Crystallization and preliminary X-ray crystallographic analysis of an ice-binding protein (FfIBP) from Flavobacterium frigoris PS1

Hackwon Do a,b,, Jun Hyuck Lee a,b,, Sung Gu Lee a,b, Hak Jun Kim a,b,*
PMCID: PMC3388927  PMID: 22750870

The ice-binding protein FfIBP from F. frigoris PS1 was overexpressed, purified, characterized and crystallized, and preliminary X-ray crystallographic analysis was performed.

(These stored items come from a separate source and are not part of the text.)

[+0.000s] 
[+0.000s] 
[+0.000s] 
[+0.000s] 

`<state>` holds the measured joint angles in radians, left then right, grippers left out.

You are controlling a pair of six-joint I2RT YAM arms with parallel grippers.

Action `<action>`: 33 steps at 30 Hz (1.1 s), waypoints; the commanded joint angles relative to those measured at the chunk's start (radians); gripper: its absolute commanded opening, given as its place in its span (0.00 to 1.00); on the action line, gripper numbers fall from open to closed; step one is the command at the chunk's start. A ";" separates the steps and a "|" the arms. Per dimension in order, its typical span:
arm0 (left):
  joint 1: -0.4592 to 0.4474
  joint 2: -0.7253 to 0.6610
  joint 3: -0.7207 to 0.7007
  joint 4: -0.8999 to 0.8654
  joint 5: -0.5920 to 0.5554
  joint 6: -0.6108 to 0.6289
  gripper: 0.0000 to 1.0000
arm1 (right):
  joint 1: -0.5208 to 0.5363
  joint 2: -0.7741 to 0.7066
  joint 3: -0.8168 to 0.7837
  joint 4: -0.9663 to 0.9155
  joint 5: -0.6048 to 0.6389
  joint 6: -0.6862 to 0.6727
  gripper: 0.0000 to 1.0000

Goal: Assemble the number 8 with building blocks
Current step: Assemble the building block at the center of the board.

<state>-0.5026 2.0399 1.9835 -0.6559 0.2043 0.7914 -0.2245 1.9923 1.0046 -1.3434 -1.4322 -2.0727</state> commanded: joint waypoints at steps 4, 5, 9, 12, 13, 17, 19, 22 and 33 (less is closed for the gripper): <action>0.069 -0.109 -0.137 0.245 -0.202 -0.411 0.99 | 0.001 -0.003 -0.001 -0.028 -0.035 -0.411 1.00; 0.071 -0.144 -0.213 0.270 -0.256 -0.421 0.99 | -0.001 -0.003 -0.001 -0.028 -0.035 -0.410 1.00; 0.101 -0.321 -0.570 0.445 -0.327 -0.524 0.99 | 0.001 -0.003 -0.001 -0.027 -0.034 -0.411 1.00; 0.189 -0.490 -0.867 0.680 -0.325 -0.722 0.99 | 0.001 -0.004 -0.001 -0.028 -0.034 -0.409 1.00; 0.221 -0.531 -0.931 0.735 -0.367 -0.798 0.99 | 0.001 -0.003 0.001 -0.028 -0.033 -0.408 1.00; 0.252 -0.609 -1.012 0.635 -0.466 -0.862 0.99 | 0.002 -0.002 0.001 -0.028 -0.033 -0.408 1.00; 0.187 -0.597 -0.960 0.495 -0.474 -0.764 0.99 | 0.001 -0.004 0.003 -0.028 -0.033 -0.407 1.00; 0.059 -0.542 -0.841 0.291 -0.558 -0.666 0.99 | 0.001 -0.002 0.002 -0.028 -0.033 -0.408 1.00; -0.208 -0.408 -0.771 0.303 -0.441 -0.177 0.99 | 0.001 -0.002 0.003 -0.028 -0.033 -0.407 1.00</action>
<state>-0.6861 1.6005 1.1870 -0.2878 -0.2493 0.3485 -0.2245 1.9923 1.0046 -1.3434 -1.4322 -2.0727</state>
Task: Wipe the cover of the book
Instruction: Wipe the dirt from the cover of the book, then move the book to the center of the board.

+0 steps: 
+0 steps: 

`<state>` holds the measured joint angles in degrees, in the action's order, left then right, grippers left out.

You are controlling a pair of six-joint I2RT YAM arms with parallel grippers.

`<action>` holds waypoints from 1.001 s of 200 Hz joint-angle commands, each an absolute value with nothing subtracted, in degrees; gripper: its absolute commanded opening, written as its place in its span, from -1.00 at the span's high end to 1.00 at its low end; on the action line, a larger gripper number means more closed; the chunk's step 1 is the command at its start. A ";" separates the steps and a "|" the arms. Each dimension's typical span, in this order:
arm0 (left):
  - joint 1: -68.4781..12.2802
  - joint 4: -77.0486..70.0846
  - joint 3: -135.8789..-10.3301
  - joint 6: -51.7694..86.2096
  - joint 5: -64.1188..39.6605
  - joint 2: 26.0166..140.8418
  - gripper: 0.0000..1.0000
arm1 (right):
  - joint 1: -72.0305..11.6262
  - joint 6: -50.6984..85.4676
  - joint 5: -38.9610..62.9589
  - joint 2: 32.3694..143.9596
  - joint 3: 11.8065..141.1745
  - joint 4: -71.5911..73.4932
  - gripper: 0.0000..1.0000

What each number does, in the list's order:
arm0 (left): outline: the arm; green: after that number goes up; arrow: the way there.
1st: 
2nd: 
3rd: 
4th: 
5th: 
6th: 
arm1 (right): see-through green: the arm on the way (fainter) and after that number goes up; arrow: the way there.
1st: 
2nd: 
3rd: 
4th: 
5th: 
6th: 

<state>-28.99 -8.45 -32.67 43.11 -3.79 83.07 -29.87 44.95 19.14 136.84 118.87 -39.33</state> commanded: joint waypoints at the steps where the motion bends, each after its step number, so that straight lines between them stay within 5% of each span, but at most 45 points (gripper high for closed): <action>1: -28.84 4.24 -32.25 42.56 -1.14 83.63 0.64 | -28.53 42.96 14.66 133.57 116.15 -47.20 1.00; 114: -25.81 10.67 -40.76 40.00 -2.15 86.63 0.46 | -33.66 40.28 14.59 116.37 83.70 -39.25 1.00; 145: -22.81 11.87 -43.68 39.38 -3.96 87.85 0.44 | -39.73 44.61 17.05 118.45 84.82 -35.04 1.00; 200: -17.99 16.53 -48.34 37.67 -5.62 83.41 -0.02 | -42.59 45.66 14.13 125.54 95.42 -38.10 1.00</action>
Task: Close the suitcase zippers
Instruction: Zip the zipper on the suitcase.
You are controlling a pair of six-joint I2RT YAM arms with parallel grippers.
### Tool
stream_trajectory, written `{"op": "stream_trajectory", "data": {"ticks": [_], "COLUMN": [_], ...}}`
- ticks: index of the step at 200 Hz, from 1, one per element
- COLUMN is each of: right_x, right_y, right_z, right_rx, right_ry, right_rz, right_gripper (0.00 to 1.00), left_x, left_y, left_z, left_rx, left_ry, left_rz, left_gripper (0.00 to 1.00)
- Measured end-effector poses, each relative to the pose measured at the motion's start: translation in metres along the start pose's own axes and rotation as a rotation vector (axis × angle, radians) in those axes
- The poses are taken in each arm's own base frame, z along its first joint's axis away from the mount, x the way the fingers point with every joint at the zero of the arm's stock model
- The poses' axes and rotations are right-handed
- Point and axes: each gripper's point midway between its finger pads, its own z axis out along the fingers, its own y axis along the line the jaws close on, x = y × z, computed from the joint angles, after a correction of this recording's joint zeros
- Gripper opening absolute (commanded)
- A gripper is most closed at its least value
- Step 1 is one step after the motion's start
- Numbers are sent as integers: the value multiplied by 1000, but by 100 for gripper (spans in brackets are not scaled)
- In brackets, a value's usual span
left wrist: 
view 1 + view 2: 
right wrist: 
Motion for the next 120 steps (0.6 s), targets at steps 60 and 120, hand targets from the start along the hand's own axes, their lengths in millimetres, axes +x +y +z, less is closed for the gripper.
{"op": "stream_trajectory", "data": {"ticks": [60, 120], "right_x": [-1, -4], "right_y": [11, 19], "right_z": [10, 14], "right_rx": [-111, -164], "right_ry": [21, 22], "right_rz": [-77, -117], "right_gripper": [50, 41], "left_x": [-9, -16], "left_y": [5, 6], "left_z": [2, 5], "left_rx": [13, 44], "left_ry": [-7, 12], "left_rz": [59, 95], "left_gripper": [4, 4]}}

Keywords: antifreeze proteins, ice-binding proteins, Flavobacterium frigoris PS1, psychrophilic bacteria

Abstract

Ice growth in a cold environment is fatal for polar organisms, not only because of the physical destruction of inner cell organelles but also because of the resulting chemical damage owing to processes such as osmotic shock. The properties of ice-binding proteins (IBPs), which include antifreeze proteins (AFPs), have been characterized and IBPs exhibit the ability to inhibit ice growth by binding to specific ice planes and lowering the freezing point. An ice-binding protein (FfIBP) from the Gram-negative bacterium Flavobacterium frigoris PS1, which was isolated from the Antarctic, has recently been overexpressed. Interestingly, the thermal hysteresis activity of FfIBP was approximately 2.5 K at 50 µM, which is ten times higher than that of the moderately active IBP from Arctic yeast (LeIBP). Although FfIBP closely resembles LeIBP in its amino-acid sequence, the antifreeze activity of FfIBP appears to be much greater than that of LeIBP. In an effort to understand the reason for this difference, an attempt was made to solve the crystal structure of FfIBP. Here, the crystallization and X-­ray diffraction data of FfIBP are reported. FfIBP was crystallized using the hanging-drop vapour-diffusion method with 0.1 M sodium acetate pH 4.4 and 3 M sodium chloride as precipitant. A complete diffraction data set was collected to a resolution of 2.9 Å. The crystal belonged to space group P4122, with unit-cell parameters a = b = 69.4, c = 178.2 Å. The asymmetric unit contained one monomer.

1. Introduction  

Many plants, insects, animals and other organisms have evolved unique adaptive mechanisms that allow them to survive in harsh environments with extreme temperatures (Rothschild & Mancinelli, 2001). To survive in extremely cold environments, many organisms produce antifreeze proteins (AFPs) and ice-binding proteins (IBPs). These proteins can lower the freezing point of a solution non­colligatively without affecting the melting point of the solution (thermal hysteresis); thus, the freezing of body fluids can be prevented. In addition, these proteins can inhibit ice recrystallization, where large ice crystals grow at the expense of smaller ones, thus preventing cell damage during freeze–thaw cycles (Knight et al., 1984, 1991). It is generally accepted that these proteins function through adsorption of their flat ice-binding surfaces onto particular planes of ice crystals, thus preventing or inhibiting further ice growth (Yeh & Feeney, 1996). Notably, the antifreeze activities of AFPs and IBPs vary and depend on the protein structure. Therefore, structural studies are essential to understand the antifreeze and ice-binding mechanisms of these proteins.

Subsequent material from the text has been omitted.